You're right; I overreached there.  I haven't measured branch
misprediction penalties in dog's years (I focus more on system latency
issues these days), so I'm just going on rumor.  If your CPU vendor is
still playing the tune-for-SpecINT-at-the-expense-of-real-code game
(*cough* Itanic *cough*), get another CPU vendor -- while you still
can.

> threadlets promise that they will not touch anything thread-local, and
> that when the FPU is handed to them in a specific, known state, they
> leave it in that same state.  (Some of the flags can be

We don't use the FPU in the kernel except in very weird cases where it
makes an enormous performance difference. The threadlets also have the
same page tables so they have the same %cr3 so its very cheap to switch,
basically a predicted jump and some register loads

Do you not understand that real user code touches FPU state at
unpredictable (to the kernel) junctures?  Maybe not in a database or a
web server, but in the GUIs and web-based monitoring applications that
are 99% of the potential customers for kernel AIO?  I have no idea
what a %cr3 is, but if you don't fence off thread-local stuff from the
threadlets you are just begging for end-user Heisenbugs and a place in
the dustheap of history next to Symbolics LISP.

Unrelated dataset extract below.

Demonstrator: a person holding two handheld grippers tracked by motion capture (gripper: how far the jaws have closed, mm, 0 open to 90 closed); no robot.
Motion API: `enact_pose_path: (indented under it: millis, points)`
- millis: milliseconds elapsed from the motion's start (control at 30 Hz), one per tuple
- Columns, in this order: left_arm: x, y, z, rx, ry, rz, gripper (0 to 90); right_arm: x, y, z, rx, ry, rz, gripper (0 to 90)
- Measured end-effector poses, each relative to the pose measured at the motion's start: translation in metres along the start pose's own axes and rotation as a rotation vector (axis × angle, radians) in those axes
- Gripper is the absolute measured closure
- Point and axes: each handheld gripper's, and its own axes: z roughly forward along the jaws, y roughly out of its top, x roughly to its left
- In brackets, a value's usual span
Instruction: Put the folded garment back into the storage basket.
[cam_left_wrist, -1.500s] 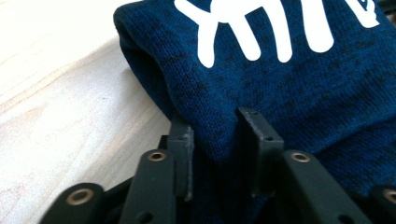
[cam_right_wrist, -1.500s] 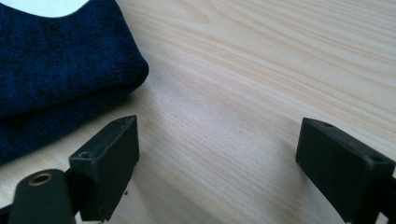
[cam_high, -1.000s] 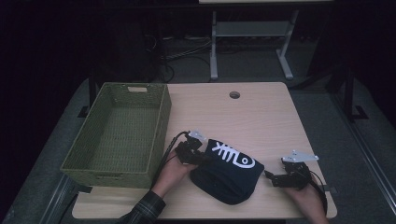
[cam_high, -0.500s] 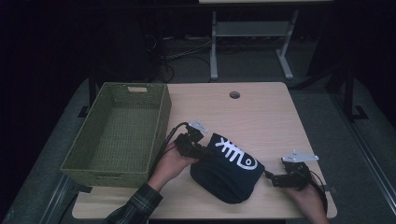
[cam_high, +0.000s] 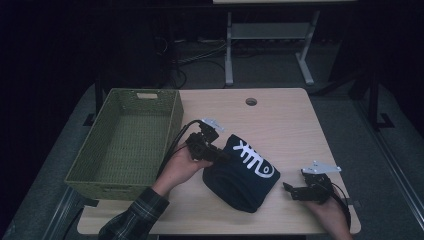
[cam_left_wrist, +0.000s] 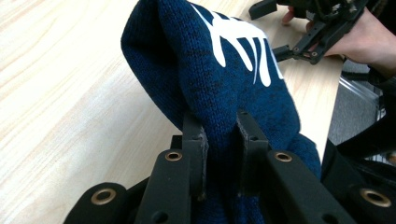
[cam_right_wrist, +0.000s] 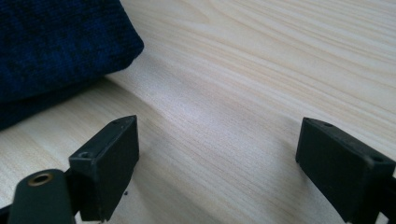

> Do me a favor.  Do some floating point math and a memcpy() in between
> syscalls in the threadlet.  Actually fiddle with errno and the FPU

We don't have an errno in the kernel because its a stupid idea. Errno is
a user space hack for compatibility with 1970's bad design. So its not
relevant either.

Dude, it's thread-local, and the glibc wrapper around most synchronous
syscalls touches it.  If you don't instantiate a new TLS context (or
whatever the right lingo for that is) for every threadlet, you are
TOAST -- if you let the user call stuff out of <stdlib.h> (let alone
<stdio.h>) from within the threadlet.